A bestselling author draws on the work of one of history’s most important writers to show us how to best live life in a book that’s "delightfully original.... A self-help book in the deepest sense of the term" (The New York Times).
Alain de Botton combines two unlikely genres—literary biography and self-help manual—in the hilarious and unexpectedly practical How Proust Can Change Your Life.
Who would have thought that Marcel Proust, one of the most important writers of our century, could provide us with such a rich source of insight into how best to live life? Proust understood that the essence and value of life was the sum of its everyday parts. As relevant today as they were at the turn of the century, Proust's life and work are transformed here into a no-nonsense guide to, among other things, enjoying your vacation, reviving a relationship, achieving original and unclichéd articulation, being a good host, recognizing love, and understanding why you should never sleep with someone on a first date. It took de Botton to find the inspirational in Proust's essays, letters and fiction and, perhaps even more surprising, to draw out a vivid and clarifying portrait of the master from between the lines of his work.

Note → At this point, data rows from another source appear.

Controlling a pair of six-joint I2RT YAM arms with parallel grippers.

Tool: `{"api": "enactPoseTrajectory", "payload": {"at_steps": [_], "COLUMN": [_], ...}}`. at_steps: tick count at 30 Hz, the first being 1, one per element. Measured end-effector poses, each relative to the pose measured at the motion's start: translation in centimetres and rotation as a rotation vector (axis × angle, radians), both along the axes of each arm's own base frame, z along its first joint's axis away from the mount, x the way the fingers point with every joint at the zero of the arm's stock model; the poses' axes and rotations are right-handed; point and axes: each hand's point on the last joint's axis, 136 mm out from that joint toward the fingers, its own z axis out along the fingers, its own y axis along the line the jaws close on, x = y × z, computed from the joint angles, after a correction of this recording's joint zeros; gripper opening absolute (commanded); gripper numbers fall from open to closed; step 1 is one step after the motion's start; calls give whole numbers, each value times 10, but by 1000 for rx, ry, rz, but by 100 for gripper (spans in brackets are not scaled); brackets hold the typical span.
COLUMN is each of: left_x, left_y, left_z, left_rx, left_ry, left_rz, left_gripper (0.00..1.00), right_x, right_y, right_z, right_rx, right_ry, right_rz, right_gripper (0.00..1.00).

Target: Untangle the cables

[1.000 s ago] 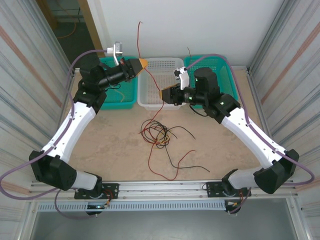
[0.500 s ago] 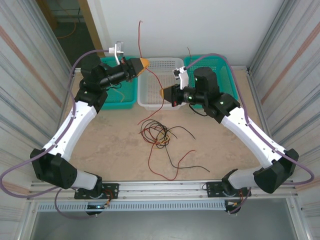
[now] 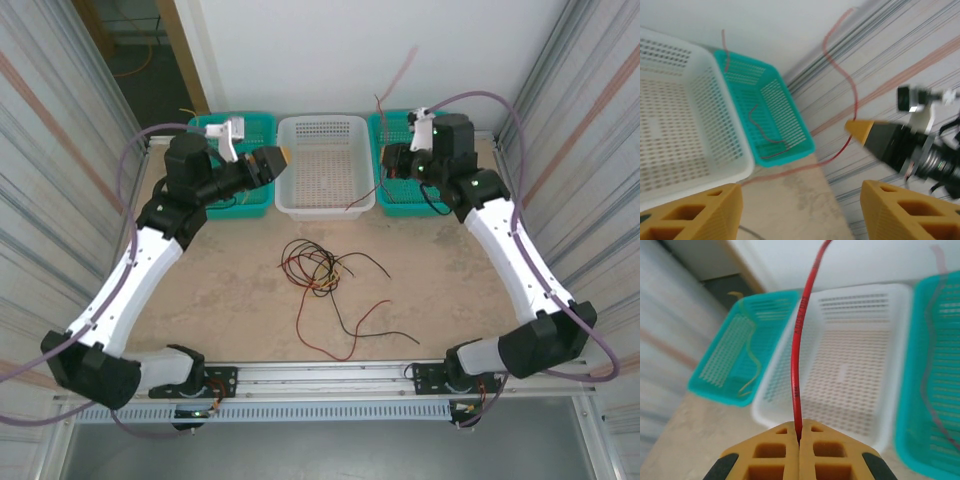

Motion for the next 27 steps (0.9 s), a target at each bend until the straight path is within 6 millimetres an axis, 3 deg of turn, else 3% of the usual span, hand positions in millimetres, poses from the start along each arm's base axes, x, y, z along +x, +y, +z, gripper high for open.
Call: {"api": "enactPoseTrajectory", "payload": {"at_steps": [3, 8, 11, 15, 20, 27], "left_x": [-12, -50, -74, -97, -119, -157], "left_y": [-2, -40, -64, -85, -102, -126], "left_z": [-36, -96, -117, -138, -166, -223], "left_rx": [94, 274, 344, 403, 459, 574], "left_ry": [28, 86, 98, 117, 176, 301], "left_rz": [0, -131, -231, -338, -452, -600], "left_gripper": [59, 54, 53, 57, 62, 66], "right_x": [25, 50, 57, 63, 82, 115], "right_y": [-26, -51, -61, -76, -108, -156], "right_z": [-15, -72, -106, -130, -128, -98], "right_rx": [-34, -137, -217, -272, -271, -263], "right_ry": [51, 199, 284, 351, 355, 295], "right_rz": [-84, -162, -190, -221, -301, -425], "right_gripper": [0, 0, 0, 0, 0, 0]}}
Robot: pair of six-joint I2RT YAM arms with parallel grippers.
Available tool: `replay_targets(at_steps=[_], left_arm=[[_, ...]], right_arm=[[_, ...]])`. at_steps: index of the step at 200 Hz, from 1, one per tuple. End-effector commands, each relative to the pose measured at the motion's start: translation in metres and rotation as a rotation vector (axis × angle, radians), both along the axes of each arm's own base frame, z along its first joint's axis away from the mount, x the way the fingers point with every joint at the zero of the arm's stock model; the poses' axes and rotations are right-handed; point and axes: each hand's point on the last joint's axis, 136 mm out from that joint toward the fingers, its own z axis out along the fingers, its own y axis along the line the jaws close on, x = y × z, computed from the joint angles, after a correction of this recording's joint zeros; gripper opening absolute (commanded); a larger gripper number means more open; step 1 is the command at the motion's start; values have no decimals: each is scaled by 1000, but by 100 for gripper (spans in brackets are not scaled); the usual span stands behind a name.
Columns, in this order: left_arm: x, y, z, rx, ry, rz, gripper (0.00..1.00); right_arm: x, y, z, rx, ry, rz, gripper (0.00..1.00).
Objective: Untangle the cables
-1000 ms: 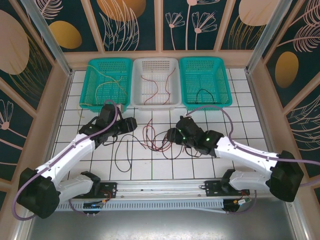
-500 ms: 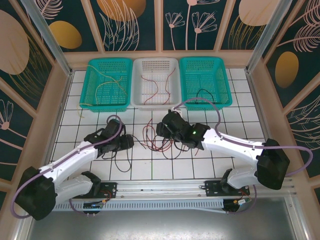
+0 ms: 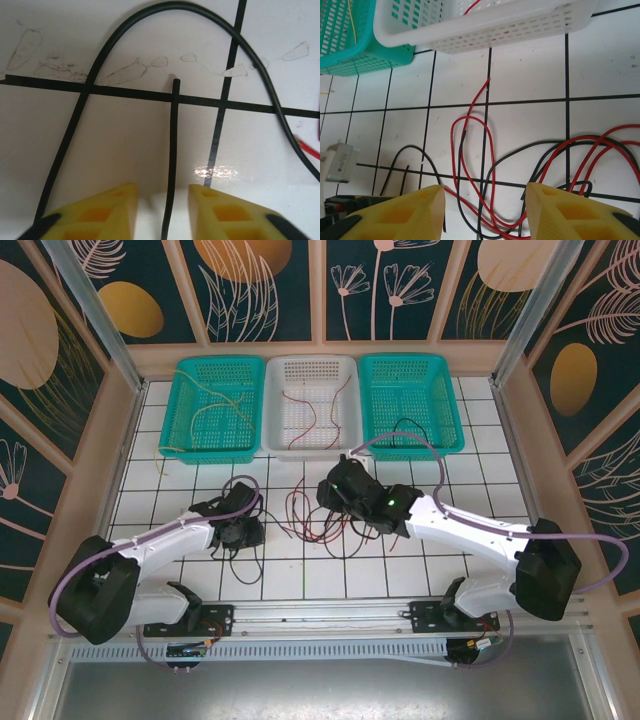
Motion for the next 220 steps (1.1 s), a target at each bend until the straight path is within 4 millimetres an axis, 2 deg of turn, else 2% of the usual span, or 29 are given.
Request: replay_targets(at_steps=[1,16,35,47,57,68,80,107,125,132,137,162,178,193,208,220], left_arm=[[2,4,-7,37,3,5,26],[2,4,-11,51,14,2,20],[5,4,-9,60,10,1,2],[11,1,2,49,-20,3,0],[19,-6,19,10,-64,-1,0],[30,-15,46,-49,-132,-5,0],[42,-29,85,-142,-229,-11,0],[62,-62,192,-403,-475,-62,0],[68,-76,256,-522,-601,-106,0],[70,-80,273,-550,-634,-117,0],[73,-83,296,-579,-675,-125,0],[86,-95,366,-654,-803,-161,0],[92,-106,407,-713,-875,-199,0],[96,-115,435,-766,-918,-231,0],[100,-125,452,-799,-935,-265,0],[103,-132,457,-810,-934,-291,0]], right_arm=[[9,-9,27,47,-71,-39,46],[10,-12,32,60,-85,-47,45],[9,-13,39,79,-101,-43,45],[7,-10,46,97,-121,-15,45],[5,-7,53,118,-141,16,45],[1,-2,63,136,-172,67,47],[-1,2,75,141,-212,102,50],[0,1,103,131,-298,136,55],[-1,4,128,146,-362,177,58],[-3,6,137,155,-386,198,59],[-4,7,145,163,-405,214,60],[-10,12,177,197,-478,277,64],[-14,12,196,216,-516,302,66],[-14,9,213,227,-541,297,69],[-12,6,225,243,-548,297,76],[-8,3,232,260,-541,295,80]])
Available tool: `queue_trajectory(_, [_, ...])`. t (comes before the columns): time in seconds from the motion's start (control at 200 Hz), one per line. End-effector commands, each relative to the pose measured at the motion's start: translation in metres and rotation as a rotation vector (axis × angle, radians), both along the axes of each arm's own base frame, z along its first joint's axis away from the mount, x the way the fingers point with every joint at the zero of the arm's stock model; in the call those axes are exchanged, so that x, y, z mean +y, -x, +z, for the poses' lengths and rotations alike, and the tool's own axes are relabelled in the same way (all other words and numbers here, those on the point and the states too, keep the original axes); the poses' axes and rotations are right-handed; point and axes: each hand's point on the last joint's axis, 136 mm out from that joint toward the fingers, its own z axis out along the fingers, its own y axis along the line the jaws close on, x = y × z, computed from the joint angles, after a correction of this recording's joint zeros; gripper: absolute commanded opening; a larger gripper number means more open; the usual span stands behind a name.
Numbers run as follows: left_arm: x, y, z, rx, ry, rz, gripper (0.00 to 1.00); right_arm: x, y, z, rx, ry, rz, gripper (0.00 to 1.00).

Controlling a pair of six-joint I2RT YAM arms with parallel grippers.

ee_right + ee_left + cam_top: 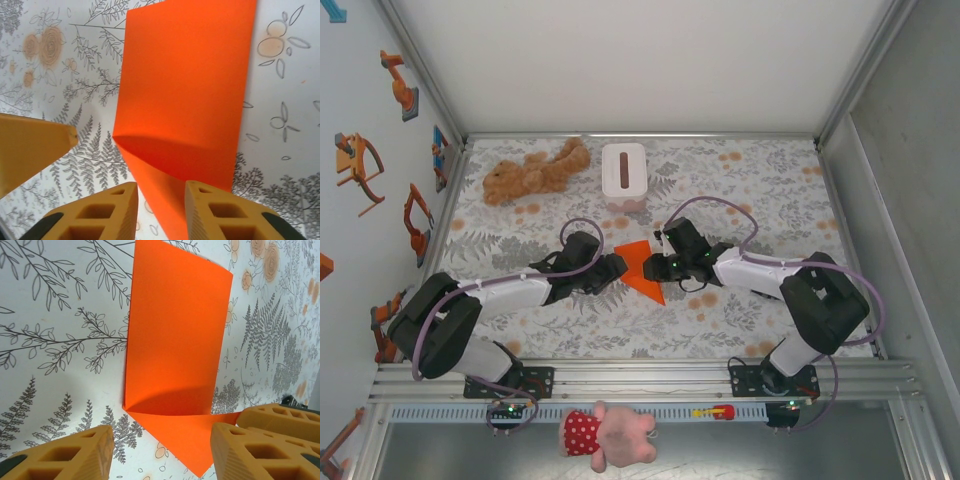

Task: Fold a paper plane with a square sheet of paper (pick it up from the middle)
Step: Fourth fold the wing at the center of the table.

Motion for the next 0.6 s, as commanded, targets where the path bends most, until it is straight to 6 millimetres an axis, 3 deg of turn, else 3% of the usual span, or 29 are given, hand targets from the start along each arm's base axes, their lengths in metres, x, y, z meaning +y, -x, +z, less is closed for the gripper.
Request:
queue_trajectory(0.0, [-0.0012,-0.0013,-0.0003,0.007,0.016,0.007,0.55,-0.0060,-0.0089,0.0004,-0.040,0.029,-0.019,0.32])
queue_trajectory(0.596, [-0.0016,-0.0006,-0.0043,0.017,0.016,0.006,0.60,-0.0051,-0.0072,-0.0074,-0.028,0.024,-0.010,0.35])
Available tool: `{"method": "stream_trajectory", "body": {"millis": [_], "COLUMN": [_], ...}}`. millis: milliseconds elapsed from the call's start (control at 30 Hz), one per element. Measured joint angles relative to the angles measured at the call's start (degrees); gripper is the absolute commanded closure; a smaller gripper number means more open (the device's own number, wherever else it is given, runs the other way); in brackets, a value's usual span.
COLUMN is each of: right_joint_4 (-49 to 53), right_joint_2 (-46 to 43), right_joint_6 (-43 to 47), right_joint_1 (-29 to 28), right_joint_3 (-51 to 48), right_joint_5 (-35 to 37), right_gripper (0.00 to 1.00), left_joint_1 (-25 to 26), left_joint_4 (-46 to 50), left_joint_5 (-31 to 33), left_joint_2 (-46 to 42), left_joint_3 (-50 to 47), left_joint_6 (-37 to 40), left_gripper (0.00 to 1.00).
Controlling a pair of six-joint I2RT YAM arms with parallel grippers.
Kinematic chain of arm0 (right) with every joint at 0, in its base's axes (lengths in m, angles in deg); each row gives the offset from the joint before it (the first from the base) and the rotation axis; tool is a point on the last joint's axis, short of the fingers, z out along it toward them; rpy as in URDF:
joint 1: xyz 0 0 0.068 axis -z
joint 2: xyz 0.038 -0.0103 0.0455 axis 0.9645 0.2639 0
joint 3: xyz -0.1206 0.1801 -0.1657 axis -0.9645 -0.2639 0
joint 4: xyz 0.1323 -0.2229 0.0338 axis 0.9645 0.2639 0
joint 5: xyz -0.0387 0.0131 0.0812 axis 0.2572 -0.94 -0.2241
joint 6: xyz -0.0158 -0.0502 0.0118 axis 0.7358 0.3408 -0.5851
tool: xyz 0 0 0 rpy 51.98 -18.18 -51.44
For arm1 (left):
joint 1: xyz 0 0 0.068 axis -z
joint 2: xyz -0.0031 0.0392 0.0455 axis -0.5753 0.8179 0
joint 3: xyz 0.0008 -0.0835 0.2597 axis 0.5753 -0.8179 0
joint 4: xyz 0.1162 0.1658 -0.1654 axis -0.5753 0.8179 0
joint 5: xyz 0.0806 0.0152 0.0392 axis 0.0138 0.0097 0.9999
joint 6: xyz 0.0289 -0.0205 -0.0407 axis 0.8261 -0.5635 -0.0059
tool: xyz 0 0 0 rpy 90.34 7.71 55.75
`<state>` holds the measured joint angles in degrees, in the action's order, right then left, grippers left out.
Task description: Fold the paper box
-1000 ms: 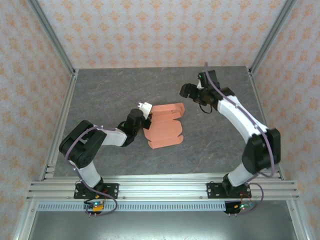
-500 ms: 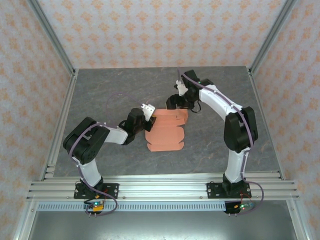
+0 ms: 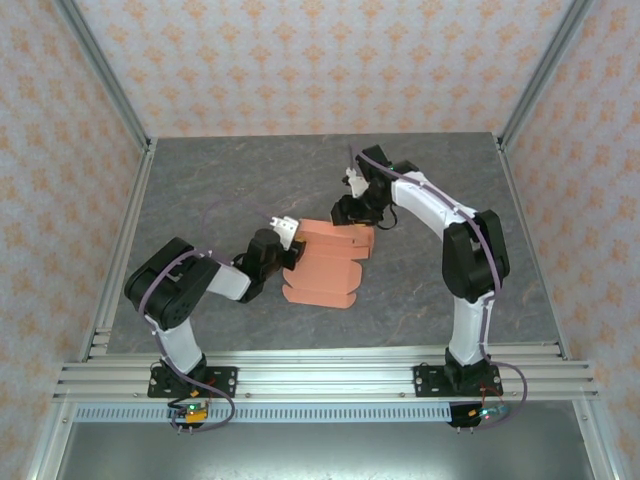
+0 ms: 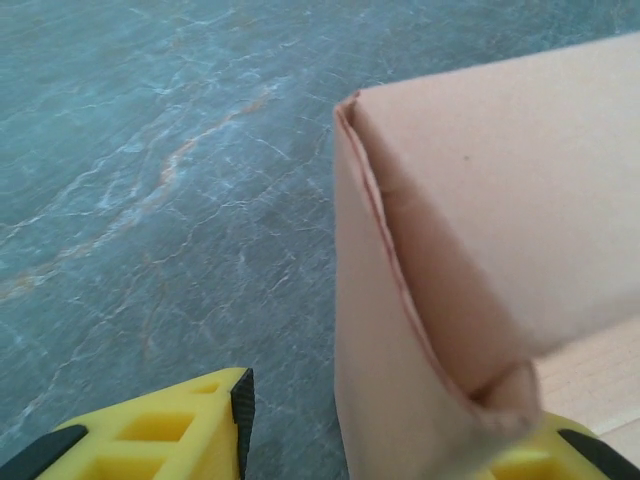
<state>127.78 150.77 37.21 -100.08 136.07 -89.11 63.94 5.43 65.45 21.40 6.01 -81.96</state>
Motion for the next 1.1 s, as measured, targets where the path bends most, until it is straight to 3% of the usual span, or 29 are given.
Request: {"method": "stream_trajectory", "body": {"millis": [467,1100], "right_joint_4": [-12.90,-18.23], "right_joint_2": [-7.63,-8.79], "right_joint_6": [-12.66,-18.01], "right_joint_1": [-1.60,-1.60], "right_joint_3": [-13.22,-16.46], "right_joint_5": [-0.04,0.74], "right_gripper": [0.49,0.47], "left_joint_1": [2.23,3.89], "left_joint_4": [-3.39,-5.09], "left_joint_5": [2.97,6.80], "left_joint_2": [-0.46,5.64], "left_joint_3": [0.94,6.91], "left_joint_6": [-1.22,-1.46], "left_gripper": [0.94,1.00]}}
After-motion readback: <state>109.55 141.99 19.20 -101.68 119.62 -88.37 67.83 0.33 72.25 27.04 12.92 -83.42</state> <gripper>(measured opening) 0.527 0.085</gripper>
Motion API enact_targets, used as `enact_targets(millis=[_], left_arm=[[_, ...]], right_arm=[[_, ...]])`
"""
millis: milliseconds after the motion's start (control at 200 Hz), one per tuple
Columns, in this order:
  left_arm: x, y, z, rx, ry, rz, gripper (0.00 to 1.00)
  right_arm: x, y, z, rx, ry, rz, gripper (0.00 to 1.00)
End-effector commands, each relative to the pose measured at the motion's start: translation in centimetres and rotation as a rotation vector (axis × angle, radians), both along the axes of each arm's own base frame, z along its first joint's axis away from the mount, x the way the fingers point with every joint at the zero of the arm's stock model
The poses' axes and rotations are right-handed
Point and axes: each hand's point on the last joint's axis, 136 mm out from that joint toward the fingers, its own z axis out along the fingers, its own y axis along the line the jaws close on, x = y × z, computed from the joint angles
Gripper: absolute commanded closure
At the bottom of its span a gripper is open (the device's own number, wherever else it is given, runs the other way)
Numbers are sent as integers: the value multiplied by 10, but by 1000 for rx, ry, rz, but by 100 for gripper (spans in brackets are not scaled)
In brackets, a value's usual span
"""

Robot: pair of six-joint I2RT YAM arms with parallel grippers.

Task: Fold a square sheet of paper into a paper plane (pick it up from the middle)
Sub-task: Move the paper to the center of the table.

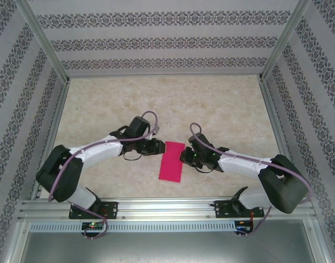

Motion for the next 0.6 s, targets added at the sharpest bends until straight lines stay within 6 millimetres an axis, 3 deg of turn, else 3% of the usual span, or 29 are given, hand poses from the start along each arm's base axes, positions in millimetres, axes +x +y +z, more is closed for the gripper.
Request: enact_targets(millis=[0,140,330,594], left_arm=[[-13,-24,-6,-29,28,-105,65],[-18,-31,-26,-3,68,-117,65],[-8,-27,-46,68,80,-70,65],[13,0,-54,247,7,50,68]], right_arm=[[12,19,17,132,-46,17,84],[14,30,7,149,-16,41,84],[19,35,-14,107,25,49,85],[35,49,-20,100,14,88,84]])
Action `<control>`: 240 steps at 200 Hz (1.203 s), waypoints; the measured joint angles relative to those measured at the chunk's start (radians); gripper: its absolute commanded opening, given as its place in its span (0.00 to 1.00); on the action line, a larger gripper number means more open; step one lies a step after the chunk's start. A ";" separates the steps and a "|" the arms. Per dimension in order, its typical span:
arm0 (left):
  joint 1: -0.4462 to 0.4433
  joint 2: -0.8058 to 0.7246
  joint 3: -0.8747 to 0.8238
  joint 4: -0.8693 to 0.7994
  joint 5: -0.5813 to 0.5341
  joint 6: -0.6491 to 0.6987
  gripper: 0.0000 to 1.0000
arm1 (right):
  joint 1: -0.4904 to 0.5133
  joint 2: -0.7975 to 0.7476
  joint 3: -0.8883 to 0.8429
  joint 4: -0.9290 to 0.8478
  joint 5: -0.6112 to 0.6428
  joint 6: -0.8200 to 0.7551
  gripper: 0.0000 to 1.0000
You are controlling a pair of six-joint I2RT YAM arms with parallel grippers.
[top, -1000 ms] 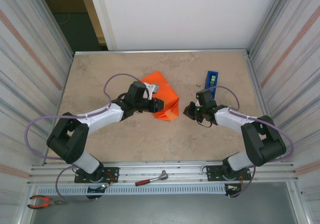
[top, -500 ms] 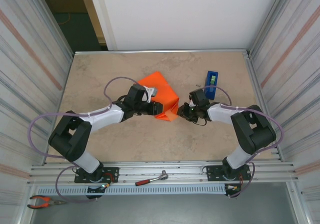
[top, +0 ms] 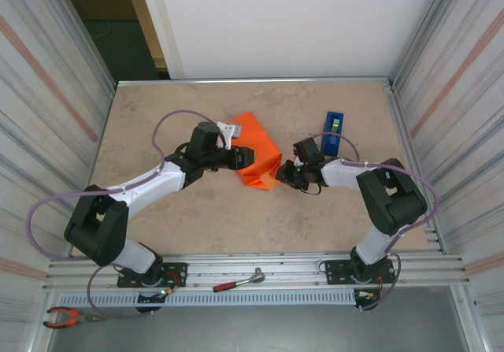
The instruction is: Wrap the gift box in paper
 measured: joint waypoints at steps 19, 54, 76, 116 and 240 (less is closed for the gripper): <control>0.006 0.000 -0.004 0.001 0.004 -0.006 0.44 | 0.008 0.005 0.015 -0.029 0.023 -0.007 0.19; 0.017 -0.002 -0.018 0.005 0.005 -0.015 0.44 | 0.021 0.015 0.031 -0.059 0.066 -0.026 0.04; 0.020 -0.008 -0.027 0.005 0.008 -0.019 0.44 | 0.024 0.015 0.036 -0.067 0.075 -0.025 0.00; 0.020 -0.032 -0.056 0.005 0.019 -0.026 0.44 | 0.029 0.011 0.037 -0.068 0.078 -0.025 0.00; -0.145 -0.060 -0.233 0.013 0.029 -0.003 0.38 | 0.048 -0.098 0.038 -0.067 0.037 0.005 0.00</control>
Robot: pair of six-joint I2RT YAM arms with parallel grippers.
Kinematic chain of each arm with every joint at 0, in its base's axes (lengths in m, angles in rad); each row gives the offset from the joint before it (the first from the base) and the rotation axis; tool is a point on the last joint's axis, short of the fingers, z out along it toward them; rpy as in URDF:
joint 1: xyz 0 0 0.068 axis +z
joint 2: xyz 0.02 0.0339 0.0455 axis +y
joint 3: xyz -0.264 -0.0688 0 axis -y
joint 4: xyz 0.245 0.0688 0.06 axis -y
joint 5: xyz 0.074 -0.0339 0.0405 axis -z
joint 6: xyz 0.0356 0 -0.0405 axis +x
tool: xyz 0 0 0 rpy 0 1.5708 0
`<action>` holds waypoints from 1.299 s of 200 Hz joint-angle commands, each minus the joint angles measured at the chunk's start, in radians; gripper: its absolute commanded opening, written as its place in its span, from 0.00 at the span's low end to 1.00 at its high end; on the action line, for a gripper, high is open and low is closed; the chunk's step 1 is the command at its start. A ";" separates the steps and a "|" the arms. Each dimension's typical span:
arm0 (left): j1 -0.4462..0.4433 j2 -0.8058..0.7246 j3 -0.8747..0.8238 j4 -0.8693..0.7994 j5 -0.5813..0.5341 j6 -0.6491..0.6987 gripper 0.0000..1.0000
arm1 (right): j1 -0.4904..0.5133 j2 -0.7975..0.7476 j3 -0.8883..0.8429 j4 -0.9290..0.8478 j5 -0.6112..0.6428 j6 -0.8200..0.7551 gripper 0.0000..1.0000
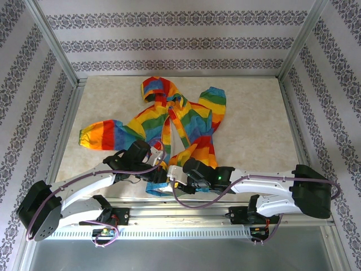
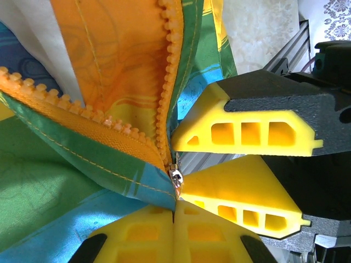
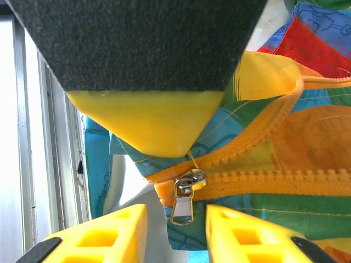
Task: Zip up the jacket
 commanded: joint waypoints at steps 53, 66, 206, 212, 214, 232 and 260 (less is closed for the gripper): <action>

Here is Proust as we have never seen or read him before: witty, intelligent, pragmatic. He might well change your life.
APPLE BOOKS REVIEW
Marcel Proust’s nine-volume modernist epic In Search of Lost Time is often seen more like a personal challenge than a novel. But in this unique, freewheeling essay, British philosopher Alain de Botton argues that reading the famous text might just make you a better person. As much a quirky self-help guide as it is an exercise in literary criticism, this brief audiobook explores how Proust’s sprawling tale shows us how to stop wasting our time and start appreciating our lives. With witty digressions ranging from daily newspapers to Monty Python, de Botton reveals how reading fiction opens our minds to new experiences and makes us examine our own day-to-day lives with newfound clarity and interest, increasing empathy for others and making us slow down to enjoy ourselves. Even if you never pick up Proust, this is a thoughtful and enlightening way to approach literature and life.
Generally writers fall into one of two camps: those who feel that one can't write without having a firm grasp on Proust, and those who, like Virginia Woolf, are crippled by his influence. De Botton, the author of On Love, The Romantic Movement and Kiss and Tell, obviously falls into the former category. But rather than an endless exegesis on memory, de Botton has chosen to weave Proust's life, work, friends and era into a gently irreverent, tongue-in-cheek self-help book. For example, in the chapter titled "How to Suffer Successfully," de Botton lists poor Proust's many difficulties (asthma, "awkward desires," sensitive skin, a Jewish mother, fear of mice), which is essentially a funny way of telling the reader quite a lot about the man's life. Next he moves on to Proust's little thesis that because we only really think when distressed, we shouldn't worry about striving for happiness so much as "pursuing ways to be properly and productively unhappy." De Botton then cheerily judges various characters of A la recherche against their author's maxims. At the beginning, when de Botton drags his own girlfriend into a tortuous and not terribly successful digression, readers may be skeptical, but they will be won over by his whimsical relation of Proust's lessons--essentially an exhortation to slow down, pay attention and learn from life. Is it profound? No. Does this add something new to Proust scholarship? Probably not. But it's a real pleasure to read someone who treats this sacrosanct subject as something that is still vital and vigorous. 25,000 first printing; author tour.